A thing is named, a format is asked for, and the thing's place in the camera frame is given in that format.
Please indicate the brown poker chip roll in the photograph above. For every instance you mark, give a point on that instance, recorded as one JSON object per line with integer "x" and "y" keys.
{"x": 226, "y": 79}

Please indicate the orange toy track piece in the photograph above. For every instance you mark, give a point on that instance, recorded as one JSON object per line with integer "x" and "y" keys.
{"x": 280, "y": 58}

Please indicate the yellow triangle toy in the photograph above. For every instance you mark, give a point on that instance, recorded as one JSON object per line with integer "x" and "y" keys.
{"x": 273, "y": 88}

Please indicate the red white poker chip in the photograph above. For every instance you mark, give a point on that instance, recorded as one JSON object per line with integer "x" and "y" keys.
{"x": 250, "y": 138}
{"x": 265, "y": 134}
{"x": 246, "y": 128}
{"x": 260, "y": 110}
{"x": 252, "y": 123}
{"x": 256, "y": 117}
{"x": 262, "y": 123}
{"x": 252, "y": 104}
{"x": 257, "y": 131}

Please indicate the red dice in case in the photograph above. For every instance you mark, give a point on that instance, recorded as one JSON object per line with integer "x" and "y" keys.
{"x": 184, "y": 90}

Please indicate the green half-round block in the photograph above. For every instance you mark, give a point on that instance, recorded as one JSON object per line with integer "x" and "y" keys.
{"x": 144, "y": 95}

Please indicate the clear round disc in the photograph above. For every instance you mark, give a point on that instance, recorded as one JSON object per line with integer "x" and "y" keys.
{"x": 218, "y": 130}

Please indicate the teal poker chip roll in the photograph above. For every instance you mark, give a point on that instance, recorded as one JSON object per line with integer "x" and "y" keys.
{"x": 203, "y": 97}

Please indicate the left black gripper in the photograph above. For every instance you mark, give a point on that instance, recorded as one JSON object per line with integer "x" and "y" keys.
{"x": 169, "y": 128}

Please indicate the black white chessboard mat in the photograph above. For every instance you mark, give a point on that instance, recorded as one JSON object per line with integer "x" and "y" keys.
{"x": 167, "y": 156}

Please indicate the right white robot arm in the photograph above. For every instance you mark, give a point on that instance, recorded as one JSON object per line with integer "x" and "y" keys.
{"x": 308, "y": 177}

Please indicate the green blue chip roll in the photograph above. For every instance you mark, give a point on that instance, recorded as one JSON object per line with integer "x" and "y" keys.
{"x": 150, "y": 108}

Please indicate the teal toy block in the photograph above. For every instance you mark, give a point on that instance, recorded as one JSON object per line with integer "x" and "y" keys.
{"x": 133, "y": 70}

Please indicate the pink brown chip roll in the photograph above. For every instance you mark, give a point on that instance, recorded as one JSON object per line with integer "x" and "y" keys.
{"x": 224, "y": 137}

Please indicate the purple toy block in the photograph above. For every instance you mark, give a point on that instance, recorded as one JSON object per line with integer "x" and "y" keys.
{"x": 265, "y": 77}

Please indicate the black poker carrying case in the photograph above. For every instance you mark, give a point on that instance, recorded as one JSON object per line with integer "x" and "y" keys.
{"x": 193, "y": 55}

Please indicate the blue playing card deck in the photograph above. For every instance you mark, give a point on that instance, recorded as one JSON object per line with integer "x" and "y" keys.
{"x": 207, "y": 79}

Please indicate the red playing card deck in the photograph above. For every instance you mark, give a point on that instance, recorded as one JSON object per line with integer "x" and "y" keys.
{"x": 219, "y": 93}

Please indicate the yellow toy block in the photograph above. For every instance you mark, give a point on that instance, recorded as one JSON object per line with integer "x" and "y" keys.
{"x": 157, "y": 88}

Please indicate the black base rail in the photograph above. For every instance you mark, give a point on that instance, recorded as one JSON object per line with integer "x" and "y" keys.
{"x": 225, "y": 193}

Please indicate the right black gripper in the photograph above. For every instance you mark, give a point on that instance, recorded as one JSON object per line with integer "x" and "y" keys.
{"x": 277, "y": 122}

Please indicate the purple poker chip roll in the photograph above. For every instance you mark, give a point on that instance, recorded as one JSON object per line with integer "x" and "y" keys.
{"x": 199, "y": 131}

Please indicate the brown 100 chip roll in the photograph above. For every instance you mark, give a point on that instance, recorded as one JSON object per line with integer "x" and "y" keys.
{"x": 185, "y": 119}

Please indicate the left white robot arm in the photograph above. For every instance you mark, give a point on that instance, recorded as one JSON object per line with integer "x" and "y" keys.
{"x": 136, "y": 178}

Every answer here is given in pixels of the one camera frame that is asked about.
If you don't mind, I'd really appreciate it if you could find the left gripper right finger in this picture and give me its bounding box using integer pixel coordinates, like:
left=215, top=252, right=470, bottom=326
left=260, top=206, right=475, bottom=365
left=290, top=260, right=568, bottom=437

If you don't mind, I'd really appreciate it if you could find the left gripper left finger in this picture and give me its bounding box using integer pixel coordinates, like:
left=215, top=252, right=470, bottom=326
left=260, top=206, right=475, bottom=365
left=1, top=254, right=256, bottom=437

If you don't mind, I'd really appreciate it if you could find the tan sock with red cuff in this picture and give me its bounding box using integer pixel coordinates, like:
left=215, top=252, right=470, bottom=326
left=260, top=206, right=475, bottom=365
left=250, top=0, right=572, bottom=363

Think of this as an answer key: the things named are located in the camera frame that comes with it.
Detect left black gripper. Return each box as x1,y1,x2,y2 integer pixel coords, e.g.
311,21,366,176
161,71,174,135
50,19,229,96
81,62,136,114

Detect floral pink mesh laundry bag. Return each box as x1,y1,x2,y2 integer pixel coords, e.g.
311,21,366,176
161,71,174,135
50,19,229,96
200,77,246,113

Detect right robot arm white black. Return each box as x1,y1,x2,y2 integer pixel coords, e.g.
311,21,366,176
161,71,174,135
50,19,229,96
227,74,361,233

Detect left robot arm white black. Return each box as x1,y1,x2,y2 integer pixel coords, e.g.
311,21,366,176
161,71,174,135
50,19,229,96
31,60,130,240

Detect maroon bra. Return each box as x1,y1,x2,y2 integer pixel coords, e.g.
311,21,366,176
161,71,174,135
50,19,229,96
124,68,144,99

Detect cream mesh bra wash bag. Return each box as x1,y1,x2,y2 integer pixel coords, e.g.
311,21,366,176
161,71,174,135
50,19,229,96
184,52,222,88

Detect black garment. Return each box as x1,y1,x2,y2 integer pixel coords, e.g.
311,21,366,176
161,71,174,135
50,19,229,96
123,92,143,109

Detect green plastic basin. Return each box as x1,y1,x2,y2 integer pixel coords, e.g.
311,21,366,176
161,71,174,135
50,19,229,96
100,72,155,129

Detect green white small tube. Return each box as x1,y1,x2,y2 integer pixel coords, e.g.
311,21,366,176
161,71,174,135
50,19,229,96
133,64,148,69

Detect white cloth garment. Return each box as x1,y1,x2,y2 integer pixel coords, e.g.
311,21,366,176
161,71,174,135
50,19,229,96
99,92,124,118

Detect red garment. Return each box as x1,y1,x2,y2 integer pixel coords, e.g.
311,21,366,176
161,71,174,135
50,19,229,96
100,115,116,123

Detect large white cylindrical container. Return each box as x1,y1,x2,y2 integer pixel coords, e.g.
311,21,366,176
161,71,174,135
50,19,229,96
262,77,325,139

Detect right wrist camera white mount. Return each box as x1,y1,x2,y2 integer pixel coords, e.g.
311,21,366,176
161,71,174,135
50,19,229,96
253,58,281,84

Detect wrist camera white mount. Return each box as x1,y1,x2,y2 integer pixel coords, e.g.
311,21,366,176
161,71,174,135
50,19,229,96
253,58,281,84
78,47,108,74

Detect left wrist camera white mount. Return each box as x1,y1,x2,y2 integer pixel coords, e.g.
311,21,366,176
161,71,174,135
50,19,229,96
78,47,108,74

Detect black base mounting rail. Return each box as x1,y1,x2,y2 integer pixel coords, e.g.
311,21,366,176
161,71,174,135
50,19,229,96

* **Problem**:
Working through the entries above, copy every line in which "mesh" is found.

* **Response area**:
Detect floral pink mesh laundry bag. Return each box as x1,y1,x2,y2 integer pixel coords, e.g.
Detect cream mesh bra wash bag. Return each box as x1,y1,x2,y2 integer pixel coords, e.g.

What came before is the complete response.